Se CPMC pubblica studi, casi applicativi, validazioni scientifiche su tracciabilità, LCA, riduzione impatti, nuove tecnologie, offre alle concerie:
• autorevolezza terza e indipendente
• evidenza tecnica verificabile
• contenuti utilizzabili nei dossier ESG verso i brand”, spiega il Direttore generale. “La rivista diventa quindi garanzia scientifica di affidabilità industriale. Inoltre”, continua, “posiziona la filiera come tech-driven, non commodity. CPMC può contribuire a cambiare la narrazione verso i brand
• mostrare ricerca applicata
• raccontare cross-technologies
• evidenziare collaborazioni con università e programmi europei
Questo sposta il percepito: da “fornitore di pelle” a partner tecnologico strategico.

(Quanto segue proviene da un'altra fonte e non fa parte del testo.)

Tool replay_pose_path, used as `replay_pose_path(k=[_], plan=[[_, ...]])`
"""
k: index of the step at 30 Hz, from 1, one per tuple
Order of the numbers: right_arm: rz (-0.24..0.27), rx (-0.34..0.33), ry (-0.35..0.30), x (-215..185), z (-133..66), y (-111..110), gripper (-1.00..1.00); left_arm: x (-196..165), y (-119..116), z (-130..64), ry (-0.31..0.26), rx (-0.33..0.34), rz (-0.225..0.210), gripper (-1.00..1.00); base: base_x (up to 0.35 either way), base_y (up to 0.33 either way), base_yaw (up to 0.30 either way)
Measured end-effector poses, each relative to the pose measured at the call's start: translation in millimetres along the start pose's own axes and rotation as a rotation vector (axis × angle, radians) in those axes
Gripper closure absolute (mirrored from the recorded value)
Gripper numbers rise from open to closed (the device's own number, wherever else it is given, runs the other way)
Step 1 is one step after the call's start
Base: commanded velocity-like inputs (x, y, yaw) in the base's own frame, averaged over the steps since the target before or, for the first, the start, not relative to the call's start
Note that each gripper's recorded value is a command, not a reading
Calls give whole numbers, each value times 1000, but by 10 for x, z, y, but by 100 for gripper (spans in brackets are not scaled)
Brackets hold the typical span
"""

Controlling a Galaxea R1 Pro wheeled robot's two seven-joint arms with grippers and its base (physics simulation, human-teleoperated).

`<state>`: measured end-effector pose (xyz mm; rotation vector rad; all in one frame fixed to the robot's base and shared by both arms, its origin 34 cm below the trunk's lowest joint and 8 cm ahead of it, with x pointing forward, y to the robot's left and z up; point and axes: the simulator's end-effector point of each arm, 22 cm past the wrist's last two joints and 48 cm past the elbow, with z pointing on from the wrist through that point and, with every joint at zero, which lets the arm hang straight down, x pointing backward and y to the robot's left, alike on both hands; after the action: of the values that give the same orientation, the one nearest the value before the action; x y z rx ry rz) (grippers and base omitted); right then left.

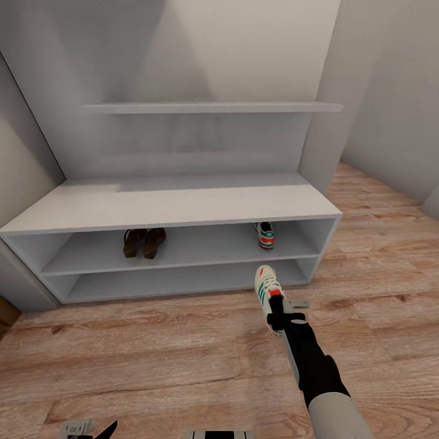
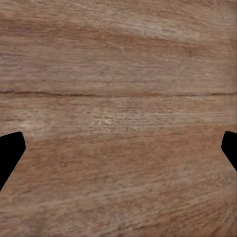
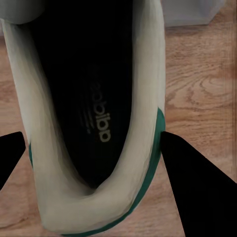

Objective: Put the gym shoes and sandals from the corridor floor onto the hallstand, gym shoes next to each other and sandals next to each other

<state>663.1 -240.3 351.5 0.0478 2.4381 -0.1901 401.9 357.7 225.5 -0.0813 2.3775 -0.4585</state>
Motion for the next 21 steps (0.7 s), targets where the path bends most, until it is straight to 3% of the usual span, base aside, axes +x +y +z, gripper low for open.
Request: replay_pose_path(k=[8,21], plan=[[3,39,-29,-236,-1,-81,100,6,-9,3,3,3,3,-100,0,0,0],[8,43,-46,-339,-11,-96,100,5,-5,1,4,3,3,-100,5,34,0]])
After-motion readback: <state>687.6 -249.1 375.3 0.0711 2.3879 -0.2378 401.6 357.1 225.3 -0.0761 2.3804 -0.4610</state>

Imperiale evidenzia poi un ulteriore plus, ossia il diventare strumento di dialogo B2B: “La rivista può diventare uno strumento utile per: sustainability manager dei brand, presentata dalle associazioni di settore e dalle imprese in incontri BtoB come proof of innovation, utilizzata nelle fiere internazionali come documento istituzionale e tecnico di sistema”. Infine, CPMC costruisce reputazione collettiva, comunicando una visione di filiera. E per i grandi brand globali, la stabilità e l’evoluzione dell’intero ecosistema produttivo sono fattori decisivi. “In sintesi”, conclude Imperiale, ” CPMC può diventare:
• uno strumento di marketing scientifico indiretto
• un veicolo di posizionamento reputazionale alto
• una piattaforma di diplomazia industriale verso i brand internazionali”.
Accanto alla divulgazione, la SSIP ha rafforzato, nel corso della tre giorni, il proprio impegno sulla formazione tecnica e specialistica, grazie alla collaborazione con la Fondazione ITS Moda Campania – MIA Academy, con l’obiettivo di allineare competenze, innovazione e fabbisogni reali della filiera produttiva.
Lo stand SSIP ha infatti ospitato tre workshop tecnici interattivi rivolti a operatori, designer e buyer, che hanno attirato studenti, tra cui 12 ragazzi provenienti da tutti i corsi dell’ITS, ivi compreso Solofra, esperti e tecnici del settore, su temi di vivo interesse per la filiera, ossia:
• Come distinguere la vera pelle dai materiali sintetici
• Dietro le quinte della moda: materiali, modelli e futuro
• Pelli e pellicce sotto la lente d’ingrandimento
Inoltre, Stazione Sperimentale per l’Industria delle Pelli (SSIP), con la Resp. Ricerca e Sviluppo, Claudia Florio, ha moderato l’evento organizzato da ICEC, UNIC, UNPAC.
Il cuore tecnico della manifestazione sono stati i due panel intitolati “Posizionamento del materiale pelle nel contesto della bioeconomia circolare”, e “PRSL ED MRSL A CONFRONTO NEL SETTORE“.